§ **Task instructions**
Of the lines listed below, return exactly those that run from the line containing "Outline the lego instruction booklet." through the line containing "Outline the red card as", both included.

§ **Material for this exercise**
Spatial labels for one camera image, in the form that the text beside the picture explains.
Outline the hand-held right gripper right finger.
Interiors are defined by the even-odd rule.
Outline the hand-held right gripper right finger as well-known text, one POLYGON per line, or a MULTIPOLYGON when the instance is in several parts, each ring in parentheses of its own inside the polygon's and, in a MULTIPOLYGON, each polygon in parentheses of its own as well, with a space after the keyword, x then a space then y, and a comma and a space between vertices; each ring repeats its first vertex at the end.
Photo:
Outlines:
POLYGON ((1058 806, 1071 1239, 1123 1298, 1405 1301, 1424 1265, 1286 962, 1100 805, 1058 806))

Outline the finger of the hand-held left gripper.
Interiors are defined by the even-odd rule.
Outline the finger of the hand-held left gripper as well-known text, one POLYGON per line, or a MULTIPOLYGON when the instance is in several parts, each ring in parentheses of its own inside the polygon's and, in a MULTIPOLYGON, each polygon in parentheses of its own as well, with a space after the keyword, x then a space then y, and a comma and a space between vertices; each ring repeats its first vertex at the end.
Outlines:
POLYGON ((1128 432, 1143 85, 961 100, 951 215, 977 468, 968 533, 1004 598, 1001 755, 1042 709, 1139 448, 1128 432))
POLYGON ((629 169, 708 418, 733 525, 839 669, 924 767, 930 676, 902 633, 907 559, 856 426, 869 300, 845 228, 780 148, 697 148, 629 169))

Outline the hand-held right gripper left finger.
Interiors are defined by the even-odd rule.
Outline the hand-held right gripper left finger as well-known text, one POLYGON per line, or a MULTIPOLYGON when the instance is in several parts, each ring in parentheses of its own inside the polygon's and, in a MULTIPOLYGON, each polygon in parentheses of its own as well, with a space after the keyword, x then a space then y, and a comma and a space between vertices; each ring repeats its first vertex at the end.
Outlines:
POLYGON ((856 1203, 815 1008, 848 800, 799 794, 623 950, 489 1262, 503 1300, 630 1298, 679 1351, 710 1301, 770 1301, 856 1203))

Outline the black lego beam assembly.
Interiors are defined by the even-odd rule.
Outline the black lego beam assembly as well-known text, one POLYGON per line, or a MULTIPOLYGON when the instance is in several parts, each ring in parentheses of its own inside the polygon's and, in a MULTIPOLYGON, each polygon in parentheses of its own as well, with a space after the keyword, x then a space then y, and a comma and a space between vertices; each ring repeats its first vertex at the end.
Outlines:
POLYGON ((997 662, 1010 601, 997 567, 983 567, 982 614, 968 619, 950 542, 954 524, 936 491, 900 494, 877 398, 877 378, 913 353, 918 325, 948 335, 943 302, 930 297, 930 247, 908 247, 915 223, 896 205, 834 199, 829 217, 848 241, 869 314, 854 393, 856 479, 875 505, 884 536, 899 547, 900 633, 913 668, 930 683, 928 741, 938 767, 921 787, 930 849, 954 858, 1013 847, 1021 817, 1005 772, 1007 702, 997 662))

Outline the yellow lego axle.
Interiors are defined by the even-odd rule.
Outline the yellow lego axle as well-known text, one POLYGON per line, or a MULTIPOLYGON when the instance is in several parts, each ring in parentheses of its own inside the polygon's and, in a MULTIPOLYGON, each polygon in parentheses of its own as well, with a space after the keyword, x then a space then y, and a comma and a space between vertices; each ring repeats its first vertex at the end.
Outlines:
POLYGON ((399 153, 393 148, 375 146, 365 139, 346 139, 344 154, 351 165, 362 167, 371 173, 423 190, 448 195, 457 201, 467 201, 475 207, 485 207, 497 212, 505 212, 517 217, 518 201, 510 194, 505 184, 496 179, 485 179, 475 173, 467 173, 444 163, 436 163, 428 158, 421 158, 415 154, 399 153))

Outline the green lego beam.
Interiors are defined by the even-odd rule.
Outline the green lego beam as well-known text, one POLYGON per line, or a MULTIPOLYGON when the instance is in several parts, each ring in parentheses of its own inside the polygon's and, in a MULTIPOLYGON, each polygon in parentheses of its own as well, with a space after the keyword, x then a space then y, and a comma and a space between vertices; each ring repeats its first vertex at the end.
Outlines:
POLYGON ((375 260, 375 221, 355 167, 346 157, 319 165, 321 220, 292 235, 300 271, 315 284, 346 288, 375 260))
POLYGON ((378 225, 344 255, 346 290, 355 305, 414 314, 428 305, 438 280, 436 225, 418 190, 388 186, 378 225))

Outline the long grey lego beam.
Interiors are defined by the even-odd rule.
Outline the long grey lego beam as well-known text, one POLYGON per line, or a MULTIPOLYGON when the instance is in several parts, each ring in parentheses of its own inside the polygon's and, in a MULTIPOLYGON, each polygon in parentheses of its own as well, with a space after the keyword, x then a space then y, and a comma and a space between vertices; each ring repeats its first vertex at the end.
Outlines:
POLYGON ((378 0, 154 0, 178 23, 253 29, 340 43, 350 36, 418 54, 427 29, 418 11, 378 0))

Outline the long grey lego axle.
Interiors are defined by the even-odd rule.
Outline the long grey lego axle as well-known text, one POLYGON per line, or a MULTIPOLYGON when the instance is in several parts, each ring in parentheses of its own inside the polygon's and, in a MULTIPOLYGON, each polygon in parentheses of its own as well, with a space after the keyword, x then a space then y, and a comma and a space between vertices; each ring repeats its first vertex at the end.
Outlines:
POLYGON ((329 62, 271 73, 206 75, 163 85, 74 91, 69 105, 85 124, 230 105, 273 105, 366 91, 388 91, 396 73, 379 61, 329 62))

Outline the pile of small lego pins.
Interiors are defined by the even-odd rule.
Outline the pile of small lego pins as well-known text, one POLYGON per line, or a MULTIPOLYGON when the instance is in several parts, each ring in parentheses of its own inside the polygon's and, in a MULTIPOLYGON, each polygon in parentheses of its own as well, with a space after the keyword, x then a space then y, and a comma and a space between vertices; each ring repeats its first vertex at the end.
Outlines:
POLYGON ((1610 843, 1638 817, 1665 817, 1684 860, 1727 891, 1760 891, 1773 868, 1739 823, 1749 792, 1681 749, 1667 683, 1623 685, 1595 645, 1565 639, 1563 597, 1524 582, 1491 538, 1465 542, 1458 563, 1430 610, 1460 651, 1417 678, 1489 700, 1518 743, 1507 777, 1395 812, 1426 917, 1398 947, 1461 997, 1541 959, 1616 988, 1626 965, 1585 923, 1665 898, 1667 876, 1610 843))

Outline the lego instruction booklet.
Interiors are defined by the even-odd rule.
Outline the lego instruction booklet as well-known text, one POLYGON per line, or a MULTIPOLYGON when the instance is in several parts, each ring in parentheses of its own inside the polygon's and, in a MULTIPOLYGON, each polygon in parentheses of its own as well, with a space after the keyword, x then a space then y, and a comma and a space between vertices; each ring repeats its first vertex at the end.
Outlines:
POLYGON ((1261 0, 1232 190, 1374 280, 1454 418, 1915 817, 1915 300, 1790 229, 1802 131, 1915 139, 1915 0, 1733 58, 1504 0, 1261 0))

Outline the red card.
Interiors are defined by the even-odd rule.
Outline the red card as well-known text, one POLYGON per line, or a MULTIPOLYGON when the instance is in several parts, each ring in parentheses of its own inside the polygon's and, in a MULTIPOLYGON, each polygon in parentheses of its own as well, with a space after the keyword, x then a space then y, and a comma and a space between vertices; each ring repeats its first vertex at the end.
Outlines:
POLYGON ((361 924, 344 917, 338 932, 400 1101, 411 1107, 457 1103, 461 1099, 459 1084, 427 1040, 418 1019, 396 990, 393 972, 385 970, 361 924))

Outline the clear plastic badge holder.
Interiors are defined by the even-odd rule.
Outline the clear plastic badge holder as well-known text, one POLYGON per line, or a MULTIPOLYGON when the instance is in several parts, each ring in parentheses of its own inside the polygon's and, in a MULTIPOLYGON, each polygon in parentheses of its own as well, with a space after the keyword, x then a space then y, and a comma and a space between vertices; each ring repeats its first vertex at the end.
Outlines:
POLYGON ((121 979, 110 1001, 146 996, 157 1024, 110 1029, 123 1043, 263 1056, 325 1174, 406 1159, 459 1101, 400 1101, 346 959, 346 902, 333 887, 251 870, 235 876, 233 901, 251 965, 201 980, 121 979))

§ **Finished exercise**
Outline the lego instruction booklet.
Interiors are defined by the even-odd rule.
Outline the lego instruction booklet as well-known text, one POLYGON per line, or a MULTIPOLYGON when the instance is in several parts, each ring in parentheses of its own inside the polygon's and, in a MULTIPOLYGON, each polygon in parentheses of its own as well, with a space after the keyword, x then a space then y, and a comma and a space between vertices; each ring repeats its first vertex at the end.
Outlines:
POLYGON ((1261 0, 1232 190, 1374 280, 1454 418, 1915 817, 1915 300, 1790 229, 1802 131, 1915 139, 1915 0, 1733 58, 1504 0, 1261 0))

Outline the red card.
Interiors are defined by the even-odd rule.
Outline the red card as well-known text, one POLYGON per line, or a MULTIPOLYGON when the instance is in several parts, each ring in parentheses of its own inside the polygon's and, in a MULTIPOLYGON, each polygon in parentheses of its own as well, with a space after the keyword, x then a space then y, and a comma and a space between vertices; each ring repeats its first vertex at the end.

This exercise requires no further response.